# Entries taken from a collection:
•••

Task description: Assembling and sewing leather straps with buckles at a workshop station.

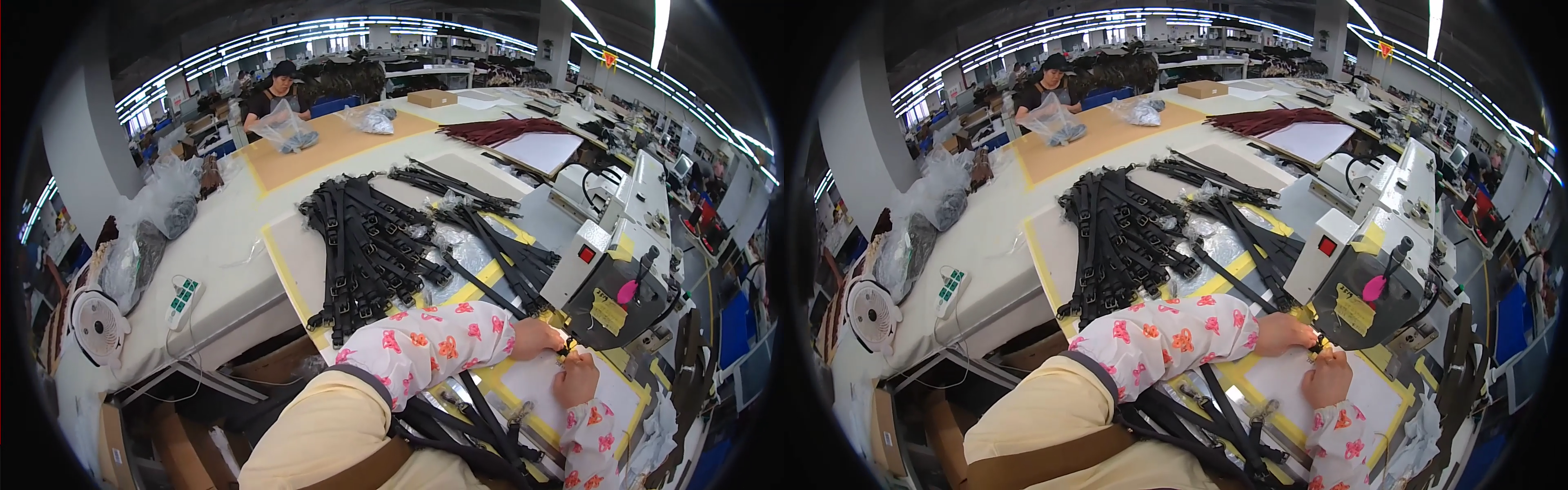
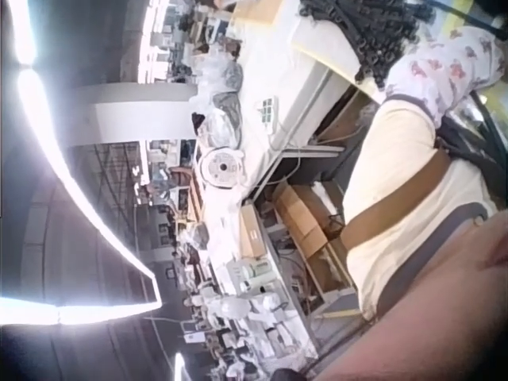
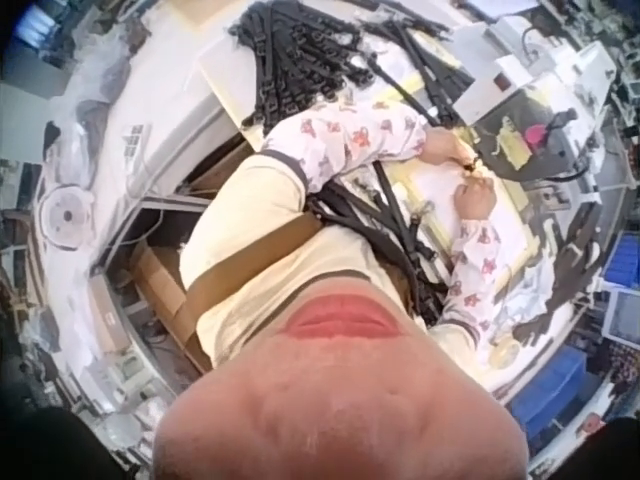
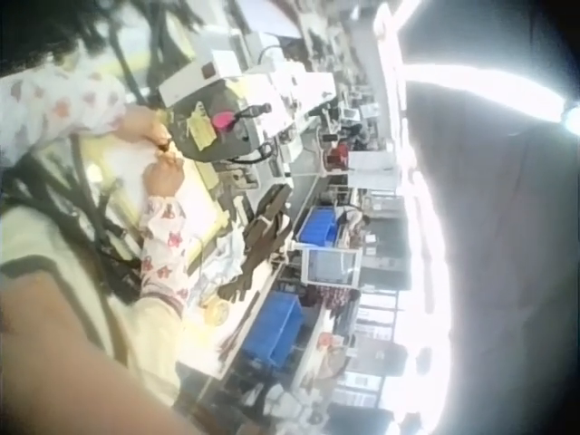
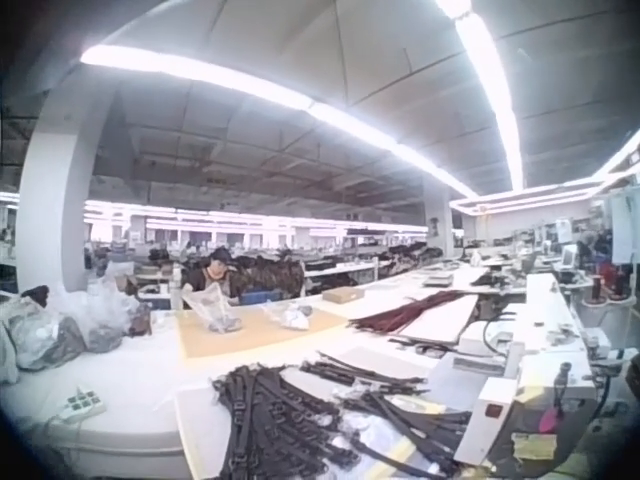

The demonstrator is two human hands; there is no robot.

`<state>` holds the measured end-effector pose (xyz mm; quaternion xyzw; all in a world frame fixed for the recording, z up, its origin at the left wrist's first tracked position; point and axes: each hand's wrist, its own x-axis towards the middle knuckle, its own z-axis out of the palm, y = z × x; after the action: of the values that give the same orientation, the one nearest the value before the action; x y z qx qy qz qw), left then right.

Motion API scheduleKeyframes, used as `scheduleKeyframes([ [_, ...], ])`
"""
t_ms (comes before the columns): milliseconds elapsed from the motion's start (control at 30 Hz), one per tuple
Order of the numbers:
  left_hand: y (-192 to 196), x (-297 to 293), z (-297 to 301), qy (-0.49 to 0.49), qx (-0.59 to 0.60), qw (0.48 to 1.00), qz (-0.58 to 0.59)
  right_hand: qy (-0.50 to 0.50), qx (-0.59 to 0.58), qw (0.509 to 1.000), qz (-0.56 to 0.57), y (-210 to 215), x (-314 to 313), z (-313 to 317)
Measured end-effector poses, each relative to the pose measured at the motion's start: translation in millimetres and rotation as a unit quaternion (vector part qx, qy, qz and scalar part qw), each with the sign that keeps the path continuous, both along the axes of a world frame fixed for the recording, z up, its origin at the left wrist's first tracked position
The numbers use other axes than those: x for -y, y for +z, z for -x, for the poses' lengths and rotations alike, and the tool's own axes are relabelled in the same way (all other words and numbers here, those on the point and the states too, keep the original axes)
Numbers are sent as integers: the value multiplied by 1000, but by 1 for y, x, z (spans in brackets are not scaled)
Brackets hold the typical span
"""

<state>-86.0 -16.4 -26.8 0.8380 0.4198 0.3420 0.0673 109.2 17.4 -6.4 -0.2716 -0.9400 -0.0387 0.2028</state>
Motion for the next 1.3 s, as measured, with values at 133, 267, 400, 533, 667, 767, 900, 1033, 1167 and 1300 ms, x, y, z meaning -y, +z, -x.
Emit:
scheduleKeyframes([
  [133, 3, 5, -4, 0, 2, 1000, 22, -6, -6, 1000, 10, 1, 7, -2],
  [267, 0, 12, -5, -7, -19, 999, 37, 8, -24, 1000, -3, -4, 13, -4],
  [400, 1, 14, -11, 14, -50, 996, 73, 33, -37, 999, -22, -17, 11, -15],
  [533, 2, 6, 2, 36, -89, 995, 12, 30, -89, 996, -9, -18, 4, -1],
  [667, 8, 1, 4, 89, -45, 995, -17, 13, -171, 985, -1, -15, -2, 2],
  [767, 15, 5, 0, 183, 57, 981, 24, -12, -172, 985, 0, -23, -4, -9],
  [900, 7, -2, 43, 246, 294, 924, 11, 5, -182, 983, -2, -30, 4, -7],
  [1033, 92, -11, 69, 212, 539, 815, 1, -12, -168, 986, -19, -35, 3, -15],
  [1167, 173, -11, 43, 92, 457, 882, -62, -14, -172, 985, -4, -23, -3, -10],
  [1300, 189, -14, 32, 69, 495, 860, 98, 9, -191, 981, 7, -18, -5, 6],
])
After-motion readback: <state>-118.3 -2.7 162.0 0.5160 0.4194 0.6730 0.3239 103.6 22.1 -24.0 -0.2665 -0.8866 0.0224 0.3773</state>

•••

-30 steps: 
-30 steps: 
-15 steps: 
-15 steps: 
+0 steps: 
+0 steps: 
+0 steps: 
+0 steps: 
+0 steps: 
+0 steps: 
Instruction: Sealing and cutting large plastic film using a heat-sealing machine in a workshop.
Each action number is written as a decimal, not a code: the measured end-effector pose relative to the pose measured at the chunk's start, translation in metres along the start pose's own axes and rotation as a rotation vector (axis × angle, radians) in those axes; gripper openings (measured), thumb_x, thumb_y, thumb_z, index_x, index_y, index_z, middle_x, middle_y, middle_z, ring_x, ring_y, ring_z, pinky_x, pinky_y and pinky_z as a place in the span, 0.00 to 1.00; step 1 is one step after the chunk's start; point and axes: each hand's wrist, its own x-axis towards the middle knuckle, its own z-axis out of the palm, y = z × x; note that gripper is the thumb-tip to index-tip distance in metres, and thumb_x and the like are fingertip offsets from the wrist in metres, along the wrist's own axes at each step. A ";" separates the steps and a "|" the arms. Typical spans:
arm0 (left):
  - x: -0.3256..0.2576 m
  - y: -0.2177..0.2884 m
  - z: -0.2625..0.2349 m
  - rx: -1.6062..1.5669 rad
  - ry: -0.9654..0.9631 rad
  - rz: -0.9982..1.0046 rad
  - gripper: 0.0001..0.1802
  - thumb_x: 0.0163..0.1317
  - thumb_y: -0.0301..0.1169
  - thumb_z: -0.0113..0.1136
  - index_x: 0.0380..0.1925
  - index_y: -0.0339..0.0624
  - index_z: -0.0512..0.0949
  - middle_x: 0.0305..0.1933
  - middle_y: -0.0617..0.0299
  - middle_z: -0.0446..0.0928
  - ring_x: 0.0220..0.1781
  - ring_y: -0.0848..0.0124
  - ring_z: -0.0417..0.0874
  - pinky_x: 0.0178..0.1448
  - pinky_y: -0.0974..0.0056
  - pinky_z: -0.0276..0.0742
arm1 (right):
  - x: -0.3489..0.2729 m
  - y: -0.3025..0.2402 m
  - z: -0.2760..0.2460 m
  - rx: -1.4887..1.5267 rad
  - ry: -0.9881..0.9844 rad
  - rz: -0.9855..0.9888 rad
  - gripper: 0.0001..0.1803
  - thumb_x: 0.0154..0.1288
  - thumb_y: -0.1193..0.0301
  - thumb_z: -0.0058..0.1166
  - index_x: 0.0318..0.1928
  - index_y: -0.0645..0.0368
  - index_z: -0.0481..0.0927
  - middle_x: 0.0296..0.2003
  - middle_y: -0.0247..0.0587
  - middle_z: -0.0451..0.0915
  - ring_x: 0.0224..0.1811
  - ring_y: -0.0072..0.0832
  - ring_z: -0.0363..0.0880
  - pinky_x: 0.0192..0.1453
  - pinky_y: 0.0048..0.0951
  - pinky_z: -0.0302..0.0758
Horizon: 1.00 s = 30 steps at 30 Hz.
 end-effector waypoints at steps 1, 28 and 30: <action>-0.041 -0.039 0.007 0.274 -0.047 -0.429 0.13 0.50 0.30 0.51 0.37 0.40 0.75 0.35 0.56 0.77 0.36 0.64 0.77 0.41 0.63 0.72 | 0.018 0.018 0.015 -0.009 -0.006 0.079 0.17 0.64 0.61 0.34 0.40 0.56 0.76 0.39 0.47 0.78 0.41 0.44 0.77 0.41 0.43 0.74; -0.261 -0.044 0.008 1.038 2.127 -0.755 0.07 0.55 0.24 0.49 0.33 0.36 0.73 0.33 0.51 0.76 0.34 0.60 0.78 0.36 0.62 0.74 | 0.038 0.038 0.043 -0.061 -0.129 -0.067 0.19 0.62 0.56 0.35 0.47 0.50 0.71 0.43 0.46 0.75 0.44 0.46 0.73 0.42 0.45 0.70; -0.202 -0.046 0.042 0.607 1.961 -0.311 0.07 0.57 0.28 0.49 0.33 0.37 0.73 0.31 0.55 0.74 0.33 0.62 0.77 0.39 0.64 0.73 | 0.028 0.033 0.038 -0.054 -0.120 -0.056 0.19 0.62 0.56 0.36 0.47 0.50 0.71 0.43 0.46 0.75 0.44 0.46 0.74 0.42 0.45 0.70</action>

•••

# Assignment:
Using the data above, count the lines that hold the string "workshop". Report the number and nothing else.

# Exercise result:
2